Using the listing below, please gather every line containing the word "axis".

§

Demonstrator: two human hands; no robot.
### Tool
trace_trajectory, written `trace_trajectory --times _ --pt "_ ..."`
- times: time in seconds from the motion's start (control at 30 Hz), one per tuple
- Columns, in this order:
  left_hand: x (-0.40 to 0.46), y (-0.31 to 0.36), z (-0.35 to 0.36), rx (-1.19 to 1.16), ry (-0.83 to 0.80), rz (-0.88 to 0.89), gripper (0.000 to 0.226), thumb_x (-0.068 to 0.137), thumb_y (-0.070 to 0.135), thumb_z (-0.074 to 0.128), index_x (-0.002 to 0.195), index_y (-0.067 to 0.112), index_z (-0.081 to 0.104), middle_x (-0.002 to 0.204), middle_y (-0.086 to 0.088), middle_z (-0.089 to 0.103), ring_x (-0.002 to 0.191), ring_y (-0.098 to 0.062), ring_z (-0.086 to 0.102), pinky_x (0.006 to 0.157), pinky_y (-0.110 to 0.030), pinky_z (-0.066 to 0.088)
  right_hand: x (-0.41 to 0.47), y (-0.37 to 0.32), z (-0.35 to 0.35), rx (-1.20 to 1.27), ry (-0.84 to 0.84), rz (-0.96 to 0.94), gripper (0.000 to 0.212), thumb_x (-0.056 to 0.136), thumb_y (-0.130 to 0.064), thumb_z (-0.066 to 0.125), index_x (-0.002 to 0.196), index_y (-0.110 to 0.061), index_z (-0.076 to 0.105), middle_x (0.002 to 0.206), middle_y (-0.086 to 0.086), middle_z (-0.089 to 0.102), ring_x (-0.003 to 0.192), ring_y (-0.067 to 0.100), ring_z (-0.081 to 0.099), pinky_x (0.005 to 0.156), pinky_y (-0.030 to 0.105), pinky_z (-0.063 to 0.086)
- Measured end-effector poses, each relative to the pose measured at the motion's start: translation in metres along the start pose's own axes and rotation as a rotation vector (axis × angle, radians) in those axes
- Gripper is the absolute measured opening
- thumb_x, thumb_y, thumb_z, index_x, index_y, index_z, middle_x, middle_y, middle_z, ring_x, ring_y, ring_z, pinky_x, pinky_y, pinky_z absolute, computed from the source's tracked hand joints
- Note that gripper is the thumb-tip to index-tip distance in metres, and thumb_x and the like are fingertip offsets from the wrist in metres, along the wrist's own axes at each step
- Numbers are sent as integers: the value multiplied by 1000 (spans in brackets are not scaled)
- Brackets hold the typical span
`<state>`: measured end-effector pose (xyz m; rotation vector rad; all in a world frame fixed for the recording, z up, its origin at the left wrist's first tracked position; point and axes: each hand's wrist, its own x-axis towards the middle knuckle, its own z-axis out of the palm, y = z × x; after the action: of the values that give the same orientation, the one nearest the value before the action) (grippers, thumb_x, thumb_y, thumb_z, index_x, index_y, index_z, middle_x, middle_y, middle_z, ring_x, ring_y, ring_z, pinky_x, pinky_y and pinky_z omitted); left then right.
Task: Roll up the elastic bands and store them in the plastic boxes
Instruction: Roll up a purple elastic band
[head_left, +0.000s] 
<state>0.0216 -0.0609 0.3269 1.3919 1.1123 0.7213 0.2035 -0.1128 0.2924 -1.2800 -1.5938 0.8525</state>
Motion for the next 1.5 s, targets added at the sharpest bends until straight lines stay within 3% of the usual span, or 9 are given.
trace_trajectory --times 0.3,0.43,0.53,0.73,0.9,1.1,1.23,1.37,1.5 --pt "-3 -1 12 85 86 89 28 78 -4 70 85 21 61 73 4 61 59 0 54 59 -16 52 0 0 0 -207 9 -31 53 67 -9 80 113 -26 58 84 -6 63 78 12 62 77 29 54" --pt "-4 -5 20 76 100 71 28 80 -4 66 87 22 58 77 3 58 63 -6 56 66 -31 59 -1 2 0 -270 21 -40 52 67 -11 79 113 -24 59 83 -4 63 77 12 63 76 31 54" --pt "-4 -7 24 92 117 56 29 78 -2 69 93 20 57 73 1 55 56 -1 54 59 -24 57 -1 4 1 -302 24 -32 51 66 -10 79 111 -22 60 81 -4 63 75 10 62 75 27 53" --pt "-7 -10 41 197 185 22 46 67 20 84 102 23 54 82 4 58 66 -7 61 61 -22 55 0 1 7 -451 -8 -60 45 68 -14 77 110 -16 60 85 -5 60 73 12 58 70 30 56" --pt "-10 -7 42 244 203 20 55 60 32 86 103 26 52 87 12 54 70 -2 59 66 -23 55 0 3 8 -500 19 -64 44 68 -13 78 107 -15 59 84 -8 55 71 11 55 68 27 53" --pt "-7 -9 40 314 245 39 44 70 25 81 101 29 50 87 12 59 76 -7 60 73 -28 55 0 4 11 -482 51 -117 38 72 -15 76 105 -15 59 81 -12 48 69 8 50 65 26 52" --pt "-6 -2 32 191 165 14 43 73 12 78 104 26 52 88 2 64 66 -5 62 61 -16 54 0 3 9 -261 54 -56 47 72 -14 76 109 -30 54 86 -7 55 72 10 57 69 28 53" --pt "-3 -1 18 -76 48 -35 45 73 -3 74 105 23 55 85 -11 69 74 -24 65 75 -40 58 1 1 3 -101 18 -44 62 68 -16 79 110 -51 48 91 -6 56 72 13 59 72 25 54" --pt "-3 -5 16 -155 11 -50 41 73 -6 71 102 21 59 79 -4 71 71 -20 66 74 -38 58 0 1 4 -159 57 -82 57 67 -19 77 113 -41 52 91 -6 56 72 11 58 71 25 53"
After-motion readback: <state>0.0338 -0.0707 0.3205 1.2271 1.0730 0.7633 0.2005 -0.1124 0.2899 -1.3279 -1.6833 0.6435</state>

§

- [WRITTEN RESPONSE]
- Measured end-effector poses, each relative to the pose measured at the motion's start: translation in metres along the start pose's own axes and rotation as a rotation vector (axis × angle, radians) in those axes
`<state>`: measured end-effector pose (xyz m; rotation vector rad; all in a world frame fixed for the recording, z up, its origin at the left wrist's first tracked position; point and axes: each hand's wrist, its own x-axis towards the middle knuckle, its own z-axis out of the palm, y = z × x; after the action: of the values that give the same orientation, the one nearest the value before the action) (grippers, thumb_x, thumb_y, thumb_z, index_x, index_y, index_z, middle_x, middle_y, middle_z, ring_x, ring_y, ring_z, pinky_x, pinky_y and pinky_z omitted); left then right.

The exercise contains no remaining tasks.